The National Institutes of Health banned the use of aborted fetal tissue in all agency-funded research Thursday — a policy shift announced just one day before the annual March for Life descends on the nation’s capital.
The ban, first reported by the Daily Wire, covers all “NIH grants, cooperative agreements, transaction awards, research and development contracts, and the NIH Intramural Research Program.” The policy takes effect immediately. (RELATED: EXCLUSIVE: Planned Parenthood Used Your Tax Dollars To Train Educators That Biological Sex Is A ‘Myth’)
“NIH is pushing American biomedical science into the 21st century,” NIH director Jay Bhattacharya said in a statement. “This decision is about advancing science by investing in breakthrough technologies more capable of modeling human health and disease. Under President Trump’s leadership, taxpayer-funded research must reflect the best science of today and the values of the American people.”
Supporters of the religious right march through Washington D.C. to protest abortion during the 2025 March for Life, Friday, Jan. 24, 2025. (Photo by DOMINIC GWINN/Middle East Images/AFP via Getty Images)

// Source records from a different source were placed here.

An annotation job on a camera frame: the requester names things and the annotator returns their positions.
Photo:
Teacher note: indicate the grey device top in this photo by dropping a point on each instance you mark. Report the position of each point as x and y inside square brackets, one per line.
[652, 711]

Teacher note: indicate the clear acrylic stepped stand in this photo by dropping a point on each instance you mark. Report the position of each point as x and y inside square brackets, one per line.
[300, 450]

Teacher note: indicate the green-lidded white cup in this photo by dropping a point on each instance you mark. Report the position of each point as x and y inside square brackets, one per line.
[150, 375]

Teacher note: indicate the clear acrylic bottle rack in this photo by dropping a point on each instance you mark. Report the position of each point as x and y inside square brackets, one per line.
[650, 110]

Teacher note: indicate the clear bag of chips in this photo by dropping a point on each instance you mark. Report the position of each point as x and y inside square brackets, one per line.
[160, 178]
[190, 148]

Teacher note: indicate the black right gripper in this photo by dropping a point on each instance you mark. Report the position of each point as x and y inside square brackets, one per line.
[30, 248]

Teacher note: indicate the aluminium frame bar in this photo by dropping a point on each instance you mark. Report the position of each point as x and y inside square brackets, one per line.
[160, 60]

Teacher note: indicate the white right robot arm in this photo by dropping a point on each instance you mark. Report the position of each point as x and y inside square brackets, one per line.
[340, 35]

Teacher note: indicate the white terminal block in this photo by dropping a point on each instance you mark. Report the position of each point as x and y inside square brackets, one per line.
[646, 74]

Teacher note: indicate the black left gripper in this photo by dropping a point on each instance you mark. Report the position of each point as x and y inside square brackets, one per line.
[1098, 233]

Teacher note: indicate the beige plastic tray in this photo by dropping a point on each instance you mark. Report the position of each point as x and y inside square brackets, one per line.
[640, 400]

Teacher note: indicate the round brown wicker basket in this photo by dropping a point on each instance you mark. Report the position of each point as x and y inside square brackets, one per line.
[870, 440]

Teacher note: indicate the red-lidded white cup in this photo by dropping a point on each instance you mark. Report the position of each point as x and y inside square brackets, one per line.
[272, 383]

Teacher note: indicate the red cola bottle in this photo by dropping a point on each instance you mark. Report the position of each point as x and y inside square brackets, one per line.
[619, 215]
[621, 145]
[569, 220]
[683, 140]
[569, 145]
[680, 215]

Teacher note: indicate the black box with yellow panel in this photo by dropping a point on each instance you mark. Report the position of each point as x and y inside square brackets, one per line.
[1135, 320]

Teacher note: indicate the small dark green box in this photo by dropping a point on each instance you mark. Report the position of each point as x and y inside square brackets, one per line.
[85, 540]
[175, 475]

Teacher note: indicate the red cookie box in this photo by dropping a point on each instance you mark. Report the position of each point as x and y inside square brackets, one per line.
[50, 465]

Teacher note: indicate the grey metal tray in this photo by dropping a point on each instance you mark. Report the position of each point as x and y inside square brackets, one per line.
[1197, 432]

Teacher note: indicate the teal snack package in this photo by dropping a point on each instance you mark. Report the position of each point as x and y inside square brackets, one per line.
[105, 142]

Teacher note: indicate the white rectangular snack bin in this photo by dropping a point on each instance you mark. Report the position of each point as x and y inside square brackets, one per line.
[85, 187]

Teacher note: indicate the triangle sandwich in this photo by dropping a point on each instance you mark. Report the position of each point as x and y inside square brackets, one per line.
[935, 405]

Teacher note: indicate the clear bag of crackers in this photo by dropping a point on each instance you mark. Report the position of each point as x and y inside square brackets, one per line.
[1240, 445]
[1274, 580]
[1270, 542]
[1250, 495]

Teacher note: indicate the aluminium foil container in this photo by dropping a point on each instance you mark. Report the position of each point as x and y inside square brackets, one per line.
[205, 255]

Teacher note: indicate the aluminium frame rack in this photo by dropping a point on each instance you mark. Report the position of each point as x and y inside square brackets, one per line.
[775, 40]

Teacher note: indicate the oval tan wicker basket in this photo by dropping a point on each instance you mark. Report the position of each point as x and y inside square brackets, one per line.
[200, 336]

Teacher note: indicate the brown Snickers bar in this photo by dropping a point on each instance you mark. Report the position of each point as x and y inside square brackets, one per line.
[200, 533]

Fetal tissue has been used in scientific research for roughly a century, playing a role in the development of vaccines for hepatitis A, chickenpox, shingles, and research on HIV. But NIH noted that federally funded projects using human fetal tissue have declined in recent years, with only 77 funded in Fiscal Year 2024. The agency argued that newer tools — including organoids, tissue chips, and computational biology — now provide “robust alternatives.”
The policy bars NIH funding for research using human fetal tissue from elective abortions, but permits agency funding for research involving tissue obtained from miscarriage or stillbirth, according to NIH grants policy.
President Donald Trump first restricted the practice in 2019, barring aborted fetal tissue from NIH intramural research conducted at government facilities and imposing new documentation requirements and Ethics Advisory Board reviews for certain outside applications. The Biden administration loosened those restrictions in 2021. Thursday’s action goes further, cutting off all NIH funding.
Bhattacharya clarified in an interview with Daily Wire founder Ben Shapiro that the policy does not extend to all fetal tissue.
“Someone who has had a miscarriage and wants to do a meaningful thing and they donate the tissue from the miscarriage to science, that’s still allowed,” he said.
The director also echoed longstanding concerns among pro-life and Catholic officials over what they describe as moral corruption at organizations like Planned Parenthood, which critics accuse of profiting from the sale of aborted tissue. Bhattacharya called such sales “morally abhorrent” in his interview with Shapiro.
Science moves forward. Our policies should too. We’re investing in modern, cutting-edge research instead of relying on antiquated technologies.
Read more in my statement: ➡️ https://t.co/ssPZXXYXSx pic.twitter.com/Cb3VDQZ2ja
— Jay Bhattacharya, MD, PhD (@NIHDirector_Jay) January 22, 2026
Bhattacharya further pledged to invest in “modern, cutting-edge research” over “antiquated technologies” in an X post.
The move aligns with the administration’s broader efforts to defund Planned Parenthood, such as the Big Beautiful Bill’s slashing of Medicaid payments to the organization for one year.